TO DO ->
Write only the number of lines below in which "rightward" occurs.
Start of DATA EXTRACT
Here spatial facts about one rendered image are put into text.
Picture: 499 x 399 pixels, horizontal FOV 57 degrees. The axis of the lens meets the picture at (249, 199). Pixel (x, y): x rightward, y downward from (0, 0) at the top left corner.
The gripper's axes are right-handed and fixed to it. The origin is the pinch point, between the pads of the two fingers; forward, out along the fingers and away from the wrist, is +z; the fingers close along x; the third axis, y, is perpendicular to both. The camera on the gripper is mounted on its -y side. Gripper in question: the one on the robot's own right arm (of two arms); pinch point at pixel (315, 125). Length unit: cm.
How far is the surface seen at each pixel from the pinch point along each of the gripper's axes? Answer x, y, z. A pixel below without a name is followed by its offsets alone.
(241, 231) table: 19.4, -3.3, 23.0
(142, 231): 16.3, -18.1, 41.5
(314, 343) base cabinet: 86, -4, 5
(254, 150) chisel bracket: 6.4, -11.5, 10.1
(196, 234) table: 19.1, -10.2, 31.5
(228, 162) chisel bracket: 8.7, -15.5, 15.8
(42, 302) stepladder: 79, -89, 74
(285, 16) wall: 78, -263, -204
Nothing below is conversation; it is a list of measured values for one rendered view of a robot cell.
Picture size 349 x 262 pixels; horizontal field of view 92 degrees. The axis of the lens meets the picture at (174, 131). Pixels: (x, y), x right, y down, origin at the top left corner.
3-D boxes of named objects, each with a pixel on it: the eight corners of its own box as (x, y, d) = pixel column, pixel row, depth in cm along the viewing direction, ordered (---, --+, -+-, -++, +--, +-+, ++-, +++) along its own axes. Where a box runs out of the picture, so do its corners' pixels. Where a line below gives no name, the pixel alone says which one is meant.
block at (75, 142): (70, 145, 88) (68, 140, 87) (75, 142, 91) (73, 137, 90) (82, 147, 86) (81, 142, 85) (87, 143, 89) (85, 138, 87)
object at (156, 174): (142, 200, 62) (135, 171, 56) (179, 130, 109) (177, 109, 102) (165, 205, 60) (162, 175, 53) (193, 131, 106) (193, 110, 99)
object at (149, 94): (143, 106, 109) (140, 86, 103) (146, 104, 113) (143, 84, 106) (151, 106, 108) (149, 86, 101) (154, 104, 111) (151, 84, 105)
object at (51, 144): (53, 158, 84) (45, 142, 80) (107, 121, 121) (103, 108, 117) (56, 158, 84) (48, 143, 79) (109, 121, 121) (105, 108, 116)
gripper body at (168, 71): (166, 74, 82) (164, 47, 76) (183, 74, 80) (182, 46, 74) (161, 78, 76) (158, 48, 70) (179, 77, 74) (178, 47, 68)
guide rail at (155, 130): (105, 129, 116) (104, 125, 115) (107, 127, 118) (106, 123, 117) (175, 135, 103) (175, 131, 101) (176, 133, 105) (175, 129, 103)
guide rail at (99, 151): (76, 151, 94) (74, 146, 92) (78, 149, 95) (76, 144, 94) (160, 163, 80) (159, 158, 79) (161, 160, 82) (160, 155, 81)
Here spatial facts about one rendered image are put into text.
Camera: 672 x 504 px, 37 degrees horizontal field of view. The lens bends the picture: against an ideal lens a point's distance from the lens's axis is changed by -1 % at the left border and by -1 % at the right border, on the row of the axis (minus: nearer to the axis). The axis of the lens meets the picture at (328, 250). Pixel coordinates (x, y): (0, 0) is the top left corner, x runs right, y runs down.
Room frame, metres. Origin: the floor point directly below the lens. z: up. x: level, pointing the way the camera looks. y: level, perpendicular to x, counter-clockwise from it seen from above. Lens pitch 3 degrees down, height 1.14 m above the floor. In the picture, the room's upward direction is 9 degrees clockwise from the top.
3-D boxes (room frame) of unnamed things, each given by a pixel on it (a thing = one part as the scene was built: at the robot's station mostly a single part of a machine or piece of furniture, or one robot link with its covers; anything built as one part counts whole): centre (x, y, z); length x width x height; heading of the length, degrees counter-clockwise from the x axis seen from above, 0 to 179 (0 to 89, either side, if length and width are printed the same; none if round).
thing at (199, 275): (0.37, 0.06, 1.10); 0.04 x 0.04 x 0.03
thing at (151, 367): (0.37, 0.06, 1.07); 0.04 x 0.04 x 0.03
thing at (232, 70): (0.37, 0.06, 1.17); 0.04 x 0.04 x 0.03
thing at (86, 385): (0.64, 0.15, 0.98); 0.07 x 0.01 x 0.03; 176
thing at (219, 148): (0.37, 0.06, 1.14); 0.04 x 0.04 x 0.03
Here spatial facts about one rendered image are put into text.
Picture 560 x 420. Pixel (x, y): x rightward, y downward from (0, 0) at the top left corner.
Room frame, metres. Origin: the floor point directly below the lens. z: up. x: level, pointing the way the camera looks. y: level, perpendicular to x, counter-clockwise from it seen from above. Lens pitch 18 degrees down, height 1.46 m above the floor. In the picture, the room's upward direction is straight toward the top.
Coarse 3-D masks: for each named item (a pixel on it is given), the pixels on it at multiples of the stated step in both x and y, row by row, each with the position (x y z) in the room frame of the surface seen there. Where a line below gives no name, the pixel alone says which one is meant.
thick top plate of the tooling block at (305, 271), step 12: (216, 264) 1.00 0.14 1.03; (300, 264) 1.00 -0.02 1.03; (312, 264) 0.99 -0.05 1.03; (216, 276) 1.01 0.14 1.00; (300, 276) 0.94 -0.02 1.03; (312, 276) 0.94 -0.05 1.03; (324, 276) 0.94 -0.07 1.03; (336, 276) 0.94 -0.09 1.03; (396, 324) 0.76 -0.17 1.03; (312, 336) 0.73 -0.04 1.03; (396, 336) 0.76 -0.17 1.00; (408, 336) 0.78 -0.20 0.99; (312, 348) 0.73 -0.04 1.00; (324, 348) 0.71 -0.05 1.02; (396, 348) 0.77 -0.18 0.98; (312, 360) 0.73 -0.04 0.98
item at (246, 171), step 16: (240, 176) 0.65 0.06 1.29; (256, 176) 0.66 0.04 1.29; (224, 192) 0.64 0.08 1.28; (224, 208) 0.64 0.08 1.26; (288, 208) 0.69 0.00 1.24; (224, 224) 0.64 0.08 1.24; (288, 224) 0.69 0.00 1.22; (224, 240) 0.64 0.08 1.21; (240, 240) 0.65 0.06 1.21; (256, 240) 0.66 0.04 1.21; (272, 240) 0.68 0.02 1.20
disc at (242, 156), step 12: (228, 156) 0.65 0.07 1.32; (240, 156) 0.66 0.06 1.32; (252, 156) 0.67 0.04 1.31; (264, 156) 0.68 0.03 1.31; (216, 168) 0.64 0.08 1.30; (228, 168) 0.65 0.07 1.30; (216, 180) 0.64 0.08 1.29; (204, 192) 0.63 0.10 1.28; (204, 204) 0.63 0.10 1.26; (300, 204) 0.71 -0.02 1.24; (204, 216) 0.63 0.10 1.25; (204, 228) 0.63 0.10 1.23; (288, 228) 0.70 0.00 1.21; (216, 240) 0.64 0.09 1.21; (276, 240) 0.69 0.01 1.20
End of DATA EXTRACT
ANSWER BOX ->
2